Magnesium vital to life - and fireworks

Date published: 07 August 2009


IN our latest Friday science lecture Dr Pauline Balac, a senior lecturer in biology at Huddersfield University looks at the importance in our diet — and out of it — of magnesium

Magnesium: Symbol Mg; Alkaline earth metal; Atomic number 12; Atomic weight 24.31.

The best image of magnesium that most of us have is from school chemistry laboratories when the magnesium ribbon is set alight and burns with a bright white flare.

This was the basis of electrically-ignited flash bulbs for photography and today magnesium powder is still used in fireworks and marine flares.

In fact, magnesium is the third most abundant element in seawater, after sodium and chlorine.

However, magnesium also plays a vital role in sustaining life as it is essential for the cells of all known living organisms and is needed in more than 300 biochemical reactions in our bodies.

It helps keep normal muscle and nerve function, keeps heart rhythm steady, promotes a healthy immune system and keeps bones strong.

It also maintains normal blood pressure, helps regulate blood sugar levels and is involved in energy metabolism and protein synthesis.

Magnesium is therefore a vital component of a normal healthy diet and we need about 300mg of it every day. (For comparison of other minerals, we only need about 14mg of iron but 800mg of calcium every day.)

Green vegetables like spinach are a rich source of magnesium because the centre of the chlorophyll molecule, which makes plants green, contains magnesium. Legumes such as peas and beans, nuts, seeds and wholegrains are also good sources of magnesium.

Bread made from wholemeal flour provides more magnesium than bread made from refined white flour. Hard water also contains more magnesium than soft water. It is the dissolved magnesium ion which contributes to the tartness and taste of natural mineral waters.

In 1618 a farmer in Epsom, Surrey, tried to give his cows water from a well. They refused to drink because of the water’s bitter taste. However, the farmer noticed that the water seemed to heal scratches and rashes.

The fame of Epsom salts spread. Eventually they were recognised to be hydrated magnesium sulfate. Epsom salts have been traditionally used for treating minor cuts and bruises or as a laxative (“It went through me like a dose of salts!”) — magnesium ions ingested in large amounts are a laxative.

Adult human bodies contain about 24 grams of magnesium, with about half of it being found in bone.

Only about 1 per cent of magnesium is found in the blood, but the levels are kept very constant.
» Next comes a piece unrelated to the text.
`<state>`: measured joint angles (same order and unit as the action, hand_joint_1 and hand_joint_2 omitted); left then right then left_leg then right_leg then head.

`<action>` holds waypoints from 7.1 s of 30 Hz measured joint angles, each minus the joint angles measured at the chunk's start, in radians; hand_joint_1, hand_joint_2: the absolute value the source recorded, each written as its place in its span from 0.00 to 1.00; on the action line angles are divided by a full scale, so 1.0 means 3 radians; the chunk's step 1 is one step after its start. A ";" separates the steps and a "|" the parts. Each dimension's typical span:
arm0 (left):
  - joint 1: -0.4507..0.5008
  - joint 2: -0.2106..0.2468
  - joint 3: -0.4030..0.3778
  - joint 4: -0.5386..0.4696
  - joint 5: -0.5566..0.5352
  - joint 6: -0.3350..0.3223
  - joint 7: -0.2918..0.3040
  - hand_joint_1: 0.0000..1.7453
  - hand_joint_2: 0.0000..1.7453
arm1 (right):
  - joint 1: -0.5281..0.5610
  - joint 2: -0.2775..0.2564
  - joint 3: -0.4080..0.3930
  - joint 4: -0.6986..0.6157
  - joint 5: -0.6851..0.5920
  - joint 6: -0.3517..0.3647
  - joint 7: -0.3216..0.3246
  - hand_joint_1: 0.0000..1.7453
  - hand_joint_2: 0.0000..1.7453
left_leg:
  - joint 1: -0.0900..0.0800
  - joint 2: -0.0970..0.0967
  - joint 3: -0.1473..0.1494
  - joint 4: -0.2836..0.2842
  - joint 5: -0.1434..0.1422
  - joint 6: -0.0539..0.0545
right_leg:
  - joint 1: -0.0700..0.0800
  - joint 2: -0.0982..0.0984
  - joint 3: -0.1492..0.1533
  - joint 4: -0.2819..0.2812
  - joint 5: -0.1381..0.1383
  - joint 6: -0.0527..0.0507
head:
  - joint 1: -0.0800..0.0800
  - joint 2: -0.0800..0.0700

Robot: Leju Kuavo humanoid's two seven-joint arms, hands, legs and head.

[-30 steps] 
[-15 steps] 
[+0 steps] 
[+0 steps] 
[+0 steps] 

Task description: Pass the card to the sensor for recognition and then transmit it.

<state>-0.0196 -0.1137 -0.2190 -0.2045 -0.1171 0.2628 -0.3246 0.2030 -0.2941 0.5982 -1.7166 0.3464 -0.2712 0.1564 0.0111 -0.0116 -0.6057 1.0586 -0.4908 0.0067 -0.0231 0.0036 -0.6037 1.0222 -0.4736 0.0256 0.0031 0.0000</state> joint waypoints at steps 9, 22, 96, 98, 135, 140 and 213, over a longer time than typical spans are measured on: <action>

Other medical uses of magnesium compounds are as an antacid (milk of magnesia), as various antiseptics, to treat some heart arrhythmias and to delay labour in cases of premature labour.

Have you noticed that some products such as peanuts and pumpkin seeds have written on the packet “Naturally high in magnesium”?

There is some concern among health professional that we may not be taking in enough magnesium in our diets.

This may be due to us eating more refined foods and also because of modern fertilisers that contain no magnesium.

Recently research suggests a link between low dietary magnesium and the metabolic syndrome.

The metabolic syndrome is a disease condition identified by three or more factors including obesity, high blood pressure, high blood lipids and high blood glucose.

Diets that provide plenty of fruits and vegetables, which are a good source of potassium and magnesium, are associated with lower blood pressure.

Foods higher in these two minerals are usually also higher in fibre and lower in sodium and fat.

Some dietary surveys have suggested that a higher magnesium intake may reduce the risk of having a stroke or coronary heart disease.

A recent article in the European Journal of Nutrition indicated that “people with the highest dietary magnesium intake had a 64 per cent lower risk of having the metabolic syndrome compared to people with the lowest magnesium intake”.

It also suggested that elderly people with a higher magnesium intake were less likely to be overweight and had better blood glucose control.

So what is the best way to get your 300mg of magnesium per day?

You could try two shredded wheat (55mg), 1oz of cashews (75mg), 1 cup of soybeans (75mg), 1 baked potato with skin (55mg) and 1 cup of spinach (75mg).

That would give you 335mg of magnesium in a day.

Eating a variety of wholegrains, legumes and green vegetables every day will help provide sufficient magnesium and maintain normal storage levels of this mineral.

It should not be necessary to take magnesium supplements unless there is an underlying health condition such as diabetes, alcoholism or malabsorptive problems.

Doctors can evaluate magnesium status in the above conditions and decide on the need for supplementation.